Para poder aceptarnos ante todo debemos desplazar nuestra atención: de la identificación
de problemas y carencias a la consideración de nuestros recursos, incluida nuestra
capacidad de apreciar los aspectos positivos de las cosas. Si, por ejemplo, nos
consideramos «demasiado irritables», podemos aceptar esta característica atendiendo a su
cualidad intrínseca, definiéndola con otros términos: nos mostramos «despiertos» y muy
sensibles a cosas que no van como esperamos.
Procurándonos otras etiquetas más respetuosas con nuestro modo de describirnos, nos
damos la posibilidad de aceptarnos. Y, por tanto, de acompañarnos hacia otras elecciones,
las adecuadas a la persona que nos gusta elegir ser.
En nuestra búsqueda personal como antropólogos de la experiencia, ¿cómo nos sentimos si
a lo largo de una semana nos centramos en la sensación de llegar a aceptarnos a nosotros
mismos y a quien simplemente es tal como es? ¿Sin rechazar nada, o bien, si sentimos el
impulso a rechazar, simplemente deteniéndonos a observarlo con aceptación?

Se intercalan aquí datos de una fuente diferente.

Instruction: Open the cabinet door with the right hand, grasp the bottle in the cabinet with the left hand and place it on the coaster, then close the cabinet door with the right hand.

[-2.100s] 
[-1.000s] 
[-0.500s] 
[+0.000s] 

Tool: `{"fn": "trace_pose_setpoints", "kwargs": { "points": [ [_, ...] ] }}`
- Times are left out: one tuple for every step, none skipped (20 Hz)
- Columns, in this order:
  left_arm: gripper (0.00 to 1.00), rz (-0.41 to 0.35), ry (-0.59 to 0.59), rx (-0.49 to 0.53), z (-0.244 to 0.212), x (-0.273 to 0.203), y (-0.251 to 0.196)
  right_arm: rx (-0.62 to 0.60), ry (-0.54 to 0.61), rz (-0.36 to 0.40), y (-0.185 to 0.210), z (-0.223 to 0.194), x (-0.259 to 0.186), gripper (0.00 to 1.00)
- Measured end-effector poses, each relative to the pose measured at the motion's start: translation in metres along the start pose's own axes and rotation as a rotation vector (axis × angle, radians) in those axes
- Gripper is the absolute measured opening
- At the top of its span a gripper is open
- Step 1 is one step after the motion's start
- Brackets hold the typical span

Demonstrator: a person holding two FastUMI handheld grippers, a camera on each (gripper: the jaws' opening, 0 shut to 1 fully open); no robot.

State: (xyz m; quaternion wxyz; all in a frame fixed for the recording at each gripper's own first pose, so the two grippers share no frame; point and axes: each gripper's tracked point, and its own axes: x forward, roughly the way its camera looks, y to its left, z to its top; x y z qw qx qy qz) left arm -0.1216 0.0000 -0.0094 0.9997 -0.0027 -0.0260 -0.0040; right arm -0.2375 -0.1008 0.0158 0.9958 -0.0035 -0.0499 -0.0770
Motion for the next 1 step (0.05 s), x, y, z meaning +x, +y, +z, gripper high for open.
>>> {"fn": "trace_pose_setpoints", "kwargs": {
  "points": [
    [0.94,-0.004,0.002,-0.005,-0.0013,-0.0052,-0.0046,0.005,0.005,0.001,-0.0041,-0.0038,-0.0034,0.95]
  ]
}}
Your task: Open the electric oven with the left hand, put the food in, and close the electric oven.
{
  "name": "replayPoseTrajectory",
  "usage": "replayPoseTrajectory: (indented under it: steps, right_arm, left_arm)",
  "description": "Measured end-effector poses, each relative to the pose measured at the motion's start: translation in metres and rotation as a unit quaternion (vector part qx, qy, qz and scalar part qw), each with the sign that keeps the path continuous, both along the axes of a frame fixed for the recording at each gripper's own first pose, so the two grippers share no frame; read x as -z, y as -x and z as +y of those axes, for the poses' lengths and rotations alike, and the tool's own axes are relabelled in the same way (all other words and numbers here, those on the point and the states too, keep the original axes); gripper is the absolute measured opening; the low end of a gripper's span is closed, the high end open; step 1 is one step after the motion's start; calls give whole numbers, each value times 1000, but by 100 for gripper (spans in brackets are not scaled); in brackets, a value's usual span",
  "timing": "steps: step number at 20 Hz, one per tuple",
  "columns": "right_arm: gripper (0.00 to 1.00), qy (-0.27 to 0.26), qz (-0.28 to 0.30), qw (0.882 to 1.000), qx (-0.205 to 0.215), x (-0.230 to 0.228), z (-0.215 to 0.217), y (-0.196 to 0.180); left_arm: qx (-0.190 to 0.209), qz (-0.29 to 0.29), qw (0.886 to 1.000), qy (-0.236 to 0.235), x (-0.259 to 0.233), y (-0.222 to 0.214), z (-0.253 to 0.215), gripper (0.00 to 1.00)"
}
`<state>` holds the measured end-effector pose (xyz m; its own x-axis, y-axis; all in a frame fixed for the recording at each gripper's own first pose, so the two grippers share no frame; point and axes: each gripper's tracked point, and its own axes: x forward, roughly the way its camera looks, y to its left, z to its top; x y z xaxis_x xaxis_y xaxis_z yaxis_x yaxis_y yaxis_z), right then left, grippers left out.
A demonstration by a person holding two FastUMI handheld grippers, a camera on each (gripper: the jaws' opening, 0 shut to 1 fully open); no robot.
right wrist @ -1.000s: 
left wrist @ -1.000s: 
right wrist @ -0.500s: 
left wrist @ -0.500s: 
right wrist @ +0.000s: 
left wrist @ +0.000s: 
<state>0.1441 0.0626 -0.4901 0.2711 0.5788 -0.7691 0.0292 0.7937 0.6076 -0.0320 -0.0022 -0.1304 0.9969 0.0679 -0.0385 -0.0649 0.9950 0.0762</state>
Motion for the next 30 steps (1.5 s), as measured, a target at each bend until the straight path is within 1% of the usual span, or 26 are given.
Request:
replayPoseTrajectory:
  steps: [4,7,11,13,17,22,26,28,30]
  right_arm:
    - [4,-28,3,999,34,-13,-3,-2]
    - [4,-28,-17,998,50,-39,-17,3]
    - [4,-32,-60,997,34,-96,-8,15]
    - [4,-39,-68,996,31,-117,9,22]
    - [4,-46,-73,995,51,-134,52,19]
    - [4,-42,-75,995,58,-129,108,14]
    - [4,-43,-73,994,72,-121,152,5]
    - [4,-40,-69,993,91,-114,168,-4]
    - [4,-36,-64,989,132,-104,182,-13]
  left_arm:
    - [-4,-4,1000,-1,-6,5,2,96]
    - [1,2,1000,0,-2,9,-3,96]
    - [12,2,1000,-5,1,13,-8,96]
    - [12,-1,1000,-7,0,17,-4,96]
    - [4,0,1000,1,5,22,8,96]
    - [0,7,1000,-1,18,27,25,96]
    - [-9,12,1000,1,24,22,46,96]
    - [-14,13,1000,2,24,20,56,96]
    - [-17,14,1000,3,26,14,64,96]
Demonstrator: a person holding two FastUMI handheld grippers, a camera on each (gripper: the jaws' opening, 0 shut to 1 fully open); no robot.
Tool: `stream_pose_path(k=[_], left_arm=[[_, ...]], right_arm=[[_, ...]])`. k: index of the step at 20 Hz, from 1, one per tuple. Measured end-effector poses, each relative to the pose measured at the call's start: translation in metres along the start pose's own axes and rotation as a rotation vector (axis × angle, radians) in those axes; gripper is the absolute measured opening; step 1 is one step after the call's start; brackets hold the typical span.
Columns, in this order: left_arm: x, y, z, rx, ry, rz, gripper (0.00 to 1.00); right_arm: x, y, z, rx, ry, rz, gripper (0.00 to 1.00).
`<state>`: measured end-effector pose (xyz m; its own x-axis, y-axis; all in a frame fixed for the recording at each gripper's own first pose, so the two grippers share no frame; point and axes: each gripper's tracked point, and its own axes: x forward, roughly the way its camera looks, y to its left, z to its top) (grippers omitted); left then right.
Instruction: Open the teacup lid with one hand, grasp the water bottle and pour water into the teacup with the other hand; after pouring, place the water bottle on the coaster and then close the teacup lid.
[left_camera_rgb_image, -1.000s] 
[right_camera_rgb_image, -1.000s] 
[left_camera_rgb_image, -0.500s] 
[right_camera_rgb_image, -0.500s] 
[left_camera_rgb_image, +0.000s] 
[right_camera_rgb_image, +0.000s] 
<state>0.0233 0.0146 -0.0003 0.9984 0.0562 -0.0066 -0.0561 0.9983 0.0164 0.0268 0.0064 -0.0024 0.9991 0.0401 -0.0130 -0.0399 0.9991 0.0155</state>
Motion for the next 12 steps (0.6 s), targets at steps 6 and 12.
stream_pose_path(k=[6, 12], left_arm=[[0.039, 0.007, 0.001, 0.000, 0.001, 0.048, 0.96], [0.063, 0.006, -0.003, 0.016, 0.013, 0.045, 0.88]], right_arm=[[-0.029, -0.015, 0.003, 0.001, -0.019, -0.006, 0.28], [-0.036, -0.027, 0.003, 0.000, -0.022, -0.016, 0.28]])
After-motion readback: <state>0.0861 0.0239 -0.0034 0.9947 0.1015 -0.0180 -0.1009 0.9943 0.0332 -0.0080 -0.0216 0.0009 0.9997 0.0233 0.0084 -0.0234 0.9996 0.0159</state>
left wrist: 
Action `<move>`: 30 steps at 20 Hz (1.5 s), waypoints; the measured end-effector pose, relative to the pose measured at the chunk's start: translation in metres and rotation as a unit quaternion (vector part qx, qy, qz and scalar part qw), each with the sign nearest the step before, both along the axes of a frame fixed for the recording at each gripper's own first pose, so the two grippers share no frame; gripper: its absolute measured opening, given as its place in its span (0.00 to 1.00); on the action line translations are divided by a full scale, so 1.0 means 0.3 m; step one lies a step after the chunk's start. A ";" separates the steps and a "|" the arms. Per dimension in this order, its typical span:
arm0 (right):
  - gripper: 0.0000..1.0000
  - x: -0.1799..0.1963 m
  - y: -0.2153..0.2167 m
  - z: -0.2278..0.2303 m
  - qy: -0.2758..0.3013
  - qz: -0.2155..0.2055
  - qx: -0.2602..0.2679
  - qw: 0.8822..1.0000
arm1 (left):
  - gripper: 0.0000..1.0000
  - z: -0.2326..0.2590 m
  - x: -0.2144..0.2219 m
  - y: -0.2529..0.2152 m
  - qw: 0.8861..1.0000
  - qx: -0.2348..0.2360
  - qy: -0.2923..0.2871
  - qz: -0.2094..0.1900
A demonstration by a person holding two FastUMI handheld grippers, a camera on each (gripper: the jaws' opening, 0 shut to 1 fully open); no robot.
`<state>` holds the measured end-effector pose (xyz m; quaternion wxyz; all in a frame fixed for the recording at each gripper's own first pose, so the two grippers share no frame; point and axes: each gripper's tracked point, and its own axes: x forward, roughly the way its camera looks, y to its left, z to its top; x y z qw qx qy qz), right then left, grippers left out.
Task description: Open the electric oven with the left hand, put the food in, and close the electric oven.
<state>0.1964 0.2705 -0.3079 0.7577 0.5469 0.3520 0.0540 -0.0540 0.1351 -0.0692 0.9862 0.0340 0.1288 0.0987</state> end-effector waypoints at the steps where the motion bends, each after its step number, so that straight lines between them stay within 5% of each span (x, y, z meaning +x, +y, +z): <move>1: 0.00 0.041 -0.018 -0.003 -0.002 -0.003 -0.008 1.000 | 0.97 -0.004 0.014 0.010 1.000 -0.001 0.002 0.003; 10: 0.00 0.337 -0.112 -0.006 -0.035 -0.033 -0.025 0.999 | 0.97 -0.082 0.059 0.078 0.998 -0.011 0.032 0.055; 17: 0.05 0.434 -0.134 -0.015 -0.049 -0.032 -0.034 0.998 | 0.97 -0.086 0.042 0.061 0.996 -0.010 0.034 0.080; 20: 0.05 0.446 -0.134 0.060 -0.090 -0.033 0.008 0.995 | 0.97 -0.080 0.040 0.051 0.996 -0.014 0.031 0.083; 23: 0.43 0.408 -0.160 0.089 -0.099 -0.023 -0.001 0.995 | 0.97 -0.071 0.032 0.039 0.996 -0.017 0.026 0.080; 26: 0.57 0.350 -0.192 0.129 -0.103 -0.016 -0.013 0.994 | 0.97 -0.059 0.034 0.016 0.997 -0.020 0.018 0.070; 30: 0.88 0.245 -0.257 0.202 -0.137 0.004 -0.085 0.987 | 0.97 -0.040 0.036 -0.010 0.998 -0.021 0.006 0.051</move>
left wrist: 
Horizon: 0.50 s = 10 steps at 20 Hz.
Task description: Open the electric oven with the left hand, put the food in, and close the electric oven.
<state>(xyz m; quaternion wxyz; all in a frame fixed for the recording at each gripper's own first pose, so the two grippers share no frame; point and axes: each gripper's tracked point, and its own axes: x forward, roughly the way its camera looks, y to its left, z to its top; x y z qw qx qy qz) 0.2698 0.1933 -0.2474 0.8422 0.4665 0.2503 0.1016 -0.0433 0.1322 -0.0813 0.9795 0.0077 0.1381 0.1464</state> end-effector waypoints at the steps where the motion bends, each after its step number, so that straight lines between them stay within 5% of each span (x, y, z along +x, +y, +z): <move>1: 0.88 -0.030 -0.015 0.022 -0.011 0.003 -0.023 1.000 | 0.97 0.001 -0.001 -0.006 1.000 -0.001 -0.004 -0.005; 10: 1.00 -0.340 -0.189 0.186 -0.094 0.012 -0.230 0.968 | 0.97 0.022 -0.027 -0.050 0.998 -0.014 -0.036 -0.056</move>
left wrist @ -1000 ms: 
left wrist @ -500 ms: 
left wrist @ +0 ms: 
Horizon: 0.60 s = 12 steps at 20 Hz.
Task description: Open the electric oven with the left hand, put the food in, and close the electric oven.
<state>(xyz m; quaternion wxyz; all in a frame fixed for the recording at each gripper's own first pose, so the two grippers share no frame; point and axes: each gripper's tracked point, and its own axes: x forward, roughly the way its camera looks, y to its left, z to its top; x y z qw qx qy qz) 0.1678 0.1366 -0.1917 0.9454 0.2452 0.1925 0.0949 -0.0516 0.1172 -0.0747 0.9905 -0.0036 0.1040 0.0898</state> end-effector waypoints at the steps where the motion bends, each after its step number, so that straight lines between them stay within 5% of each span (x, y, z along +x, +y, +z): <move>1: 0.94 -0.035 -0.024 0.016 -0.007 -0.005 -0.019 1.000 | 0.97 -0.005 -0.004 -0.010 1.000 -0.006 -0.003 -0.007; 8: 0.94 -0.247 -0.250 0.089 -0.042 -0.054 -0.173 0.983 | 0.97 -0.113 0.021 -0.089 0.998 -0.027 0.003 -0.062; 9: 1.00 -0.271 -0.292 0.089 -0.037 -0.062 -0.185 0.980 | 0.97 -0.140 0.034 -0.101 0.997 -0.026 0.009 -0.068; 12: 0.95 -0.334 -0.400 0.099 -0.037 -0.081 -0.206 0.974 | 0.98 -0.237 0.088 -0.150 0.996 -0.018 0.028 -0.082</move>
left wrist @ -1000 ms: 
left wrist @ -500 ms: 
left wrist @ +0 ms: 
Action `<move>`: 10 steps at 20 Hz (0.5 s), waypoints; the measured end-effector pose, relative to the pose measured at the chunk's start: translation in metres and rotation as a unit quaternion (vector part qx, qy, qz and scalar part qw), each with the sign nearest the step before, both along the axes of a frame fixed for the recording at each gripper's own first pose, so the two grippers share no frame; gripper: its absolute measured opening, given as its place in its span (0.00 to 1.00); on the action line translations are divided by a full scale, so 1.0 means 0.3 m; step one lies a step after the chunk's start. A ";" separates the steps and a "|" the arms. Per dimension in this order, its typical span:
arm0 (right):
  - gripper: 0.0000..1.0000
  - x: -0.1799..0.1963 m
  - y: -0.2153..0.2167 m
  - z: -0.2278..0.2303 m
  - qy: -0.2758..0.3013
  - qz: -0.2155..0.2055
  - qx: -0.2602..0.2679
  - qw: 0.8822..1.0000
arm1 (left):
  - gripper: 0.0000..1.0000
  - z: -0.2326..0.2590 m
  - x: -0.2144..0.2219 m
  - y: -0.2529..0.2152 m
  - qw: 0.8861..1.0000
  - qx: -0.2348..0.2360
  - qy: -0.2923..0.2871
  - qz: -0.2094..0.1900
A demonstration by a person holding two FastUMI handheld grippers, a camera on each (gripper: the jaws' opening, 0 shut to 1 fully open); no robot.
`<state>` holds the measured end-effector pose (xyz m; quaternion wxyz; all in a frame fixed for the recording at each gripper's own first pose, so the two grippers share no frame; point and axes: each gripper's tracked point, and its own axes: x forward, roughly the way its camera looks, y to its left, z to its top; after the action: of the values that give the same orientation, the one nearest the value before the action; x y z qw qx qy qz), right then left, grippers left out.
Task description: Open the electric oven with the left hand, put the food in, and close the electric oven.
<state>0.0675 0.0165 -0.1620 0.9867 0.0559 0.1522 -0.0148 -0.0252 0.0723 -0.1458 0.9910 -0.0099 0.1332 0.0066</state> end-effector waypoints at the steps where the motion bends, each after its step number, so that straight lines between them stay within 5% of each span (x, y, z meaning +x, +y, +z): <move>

¿Cuándo elegir mejorarnos, cuándo aceptarnos? ¿Somos capaces de ver que ambas
actitudes no son alternativas, sino
complementarias? Y, al final, nos damos cuenta del poder de nuestra mente: a ratos la
decisión de aceptarnos se convierte en una especie de «vacaciones por dentro», de cinco
minutos o de una semana. Se trata en este caso de la elección, que siempre tenemos
a mano, de estar contentos sin motivo, de gustarnos por cómo somos, por lo menos por un
tiempo, y tomar aliento para partir de nuevo más tranquilos.